■ **Exercise details**: Write out the whole listing exactly as it is written below.

■ **Supplied data**:
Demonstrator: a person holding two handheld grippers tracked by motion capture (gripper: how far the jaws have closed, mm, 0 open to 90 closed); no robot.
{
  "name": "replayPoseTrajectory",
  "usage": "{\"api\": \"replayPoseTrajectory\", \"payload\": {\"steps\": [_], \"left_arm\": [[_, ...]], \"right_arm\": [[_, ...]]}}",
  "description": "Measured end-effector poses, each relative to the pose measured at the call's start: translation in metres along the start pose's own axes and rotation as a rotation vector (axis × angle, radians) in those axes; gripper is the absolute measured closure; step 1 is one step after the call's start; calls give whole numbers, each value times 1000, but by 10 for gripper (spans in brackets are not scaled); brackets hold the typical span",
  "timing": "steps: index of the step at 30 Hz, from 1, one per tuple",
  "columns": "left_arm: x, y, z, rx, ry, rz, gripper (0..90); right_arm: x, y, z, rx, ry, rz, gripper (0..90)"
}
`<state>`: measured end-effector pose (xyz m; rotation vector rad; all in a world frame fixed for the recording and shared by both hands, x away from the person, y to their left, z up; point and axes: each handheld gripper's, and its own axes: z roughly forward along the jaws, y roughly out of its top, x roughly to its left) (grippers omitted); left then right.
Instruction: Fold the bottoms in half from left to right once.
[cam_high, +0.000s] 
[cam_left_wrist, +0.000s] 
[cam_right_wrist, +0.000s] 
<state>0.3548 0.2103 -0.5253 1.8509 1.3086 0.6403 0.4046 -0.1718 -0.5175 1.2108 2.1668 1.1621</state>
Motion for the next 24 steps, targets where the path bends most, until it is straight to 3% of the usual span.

■ **The completed task**:
Demonstrator: a person holding two handheld grippers tracked by motion capture (gripper: how far the jaws have closed, mm, 0 open to 90 closed); no robot.
{
  "name": "replayPoseTrajectory",
  "usage": "{\"api\": \"replayPoseTrajectory\", \"payload\": {\"steps\": [_], \"left_arm\": [[_, ...]], \"right_arm\": [[_, ...]]}}",
  "description": "Measured end-effector poses, each relative to the pose measured at the call's start: translation in metres along the start pose's own axes and rotation as a rotation vector (axis × angle, radians) in those axes; gripper is the absolute measured closure; step 1 is one step after the call's start; calls give whole numbers, each value times 1000, but by 10 for gripper (spans in brackets are not scaled); brackets hold the typical span",
  "timing": "steps: index of the step at 30 Hz, from 1, one per tuple",
  "columns": "left_arm: x, y, z, rx, ry, rz, gripper (0..90); right_arm: x, y, z, rx, ry, rz, gripper (0..90)"
}
`<state>`: measured end-effector pose (xyz m; rotation vector rad; all in a world frame fixed for the recording and shared by both hands, x away from the person, y to their left, z up; point and axes: each handheld gripper's, and its own axes: z roughly forward along the jaws, y roughly out of its top, x roughly to its left) (grippers omitted); left then right.
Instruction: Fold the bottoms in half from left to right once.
[cam_high, +0.000s] 
[cam_left_wrist, +0.000s] 
[cam_right_wrist, +0.000s] 
<state>0.3548 0.2103 -0.5253 1.8509 1.3086 0.6403 0.4046 -0.1718 -0.5175 1.2108 2.1668 1.1621</state>
Motion for the next 24 steps, targets where the path bends most, until it is straight to 3% of the usual span.

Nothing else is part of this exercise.